Public-Key Cryptography: A Hardware Implementation and Novel Neural Network-Based Approach

Abstract

The concealment of information passed over a non-secure communication link lies in the complex field of cryptography. Furthermore, when absolutely no secure channel exists for the exchange of a secret key with which data is encrypted and decrypted, the remedy lies in a branch of cryptography known as public-key cryptosystem (PKS). This thesis provides an in-depth study of the public-key cryptosystem. Essential background knowledge is covered leading up to a VLSI implementation of a fast modulo exponentiator based on the sum of residues (SOR) method. Fast modulo exponentiation is vital in the most popular PKS schemes.
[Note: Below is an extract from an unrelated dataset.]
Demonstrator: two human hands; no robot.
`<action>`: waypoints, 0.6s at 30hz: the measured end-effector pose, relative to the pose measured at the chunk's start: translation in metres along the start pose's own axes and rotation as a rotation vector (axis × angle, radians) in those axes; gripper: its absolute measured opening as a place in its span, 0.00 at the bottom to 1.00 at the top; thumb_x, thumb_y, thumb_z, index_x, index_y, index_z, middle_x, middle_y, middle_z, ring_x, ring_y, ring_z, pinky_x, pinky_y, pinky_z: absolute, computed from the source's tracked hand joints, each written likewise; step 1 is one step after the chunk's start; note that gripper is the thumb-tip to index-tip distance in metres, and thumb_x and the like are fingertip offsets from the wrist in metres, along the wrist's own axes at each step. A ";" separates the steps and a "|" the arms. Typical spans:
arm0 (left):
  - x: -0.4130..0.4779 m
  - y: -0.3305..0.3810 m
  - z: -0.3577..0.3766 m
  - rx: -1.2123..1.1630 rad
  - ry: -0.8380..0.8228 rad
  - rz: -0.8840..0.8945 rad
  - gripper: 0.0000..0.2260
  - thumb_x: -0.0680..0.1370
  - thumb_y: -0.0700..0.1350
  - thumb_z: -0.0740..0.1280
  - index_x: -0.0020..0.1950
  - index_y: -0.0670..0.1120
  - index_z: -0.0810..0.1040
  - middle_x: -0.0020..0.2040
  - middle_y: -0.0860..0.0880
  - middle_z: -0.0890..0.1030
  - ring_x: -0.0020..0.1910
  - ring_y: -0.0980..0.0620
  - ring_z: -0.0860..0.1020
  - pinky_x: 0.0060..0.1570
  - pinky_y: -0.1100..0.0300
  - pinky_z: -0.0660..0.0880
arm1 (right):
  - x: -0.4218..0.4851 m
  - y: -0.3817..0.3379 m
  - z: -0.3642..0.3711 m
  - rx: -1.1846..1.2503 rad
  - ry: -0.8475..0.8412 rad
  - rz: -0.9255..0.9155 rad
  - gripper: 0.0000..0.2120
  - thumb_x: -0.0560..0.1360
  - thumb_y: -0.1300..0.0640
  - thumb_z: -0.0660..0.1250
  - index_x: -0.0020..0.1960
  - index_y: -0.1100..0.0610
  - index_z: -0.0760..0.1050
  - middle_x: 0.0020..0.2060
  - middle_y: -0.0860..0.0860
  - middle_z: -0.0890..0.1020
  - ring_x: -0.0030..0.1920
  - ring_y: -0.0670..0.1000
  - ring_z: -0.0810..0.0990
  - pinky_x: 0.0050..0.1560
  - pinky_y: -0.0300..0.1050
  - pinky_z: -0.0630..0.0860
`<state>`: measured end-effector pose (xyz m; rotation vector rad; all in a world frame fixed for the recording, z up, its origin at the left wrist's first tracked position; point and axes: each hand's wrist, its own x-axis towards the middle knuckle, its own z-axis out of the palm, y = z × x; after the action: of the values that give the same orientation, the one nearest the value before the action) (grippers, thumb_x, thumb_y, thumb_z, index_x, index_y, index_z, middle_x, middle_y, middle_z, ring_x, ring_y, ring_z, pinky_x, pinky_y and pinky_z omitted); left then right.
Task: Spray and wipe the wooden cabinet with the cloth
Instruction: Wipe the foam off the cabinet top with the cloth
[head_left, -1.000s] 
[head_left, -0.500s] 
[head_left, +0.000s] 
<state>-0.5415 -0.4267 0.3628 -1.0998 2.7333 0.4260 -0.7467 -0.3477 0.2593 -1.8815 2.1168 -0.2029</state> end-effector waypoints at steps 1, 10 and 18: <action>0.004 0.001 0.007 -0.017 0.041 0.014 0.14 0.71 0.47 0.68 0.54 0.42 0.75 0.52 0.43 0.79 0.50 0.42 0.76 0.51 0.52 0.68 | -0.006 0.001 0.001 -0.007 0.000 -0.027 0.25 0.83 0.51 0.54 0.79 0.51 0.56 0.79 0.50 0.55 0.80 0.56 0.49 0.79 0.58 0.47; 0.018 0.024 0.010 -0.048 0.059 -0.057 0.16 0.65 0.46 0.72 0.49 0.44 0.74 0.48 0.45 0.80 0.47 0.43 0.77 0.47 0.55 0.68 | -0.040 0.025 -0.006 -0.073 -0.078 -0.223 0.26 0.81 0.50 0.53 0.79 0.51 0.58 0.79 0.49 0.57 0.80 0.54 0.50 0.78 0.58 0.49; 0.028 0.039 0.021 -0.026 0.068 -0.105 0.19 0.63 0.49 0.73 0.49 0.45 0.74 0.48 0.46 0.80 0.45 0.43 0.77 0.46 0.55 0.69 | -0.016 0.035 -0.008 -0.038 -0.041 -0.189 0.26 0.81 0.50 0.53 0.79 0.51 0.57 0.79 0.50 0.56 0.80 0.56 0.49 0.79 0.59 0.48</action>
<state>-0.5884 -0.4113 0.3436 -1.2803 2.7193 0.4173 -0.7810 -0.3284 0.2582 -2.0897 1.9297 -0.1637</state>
Furthermore, since all cryptosystems make use of some form of mapping functions, a neural network - an excellent non-linear mapping technique - provides a viable medium upon which a possible cryptosystem can be based. In examining this possibility, this thesis presents an adaptation of the back- propagation neural network to a 'pseudo' public-key arrangement. Following examinations of the network, a key management system is then devised. Finally, a complete top-down block diagram of an entire cryptosystem based on the neural network of this study is proposed. Cryptography, Public-Key, Secret-Key, Discrete Logarithm, Fast Exponentiation, Diffie-Hellman, RSA, Inverse, GCD, Neural Networks, Back-Propagation, Factorization, Sum of Residues, Modulo Reduction.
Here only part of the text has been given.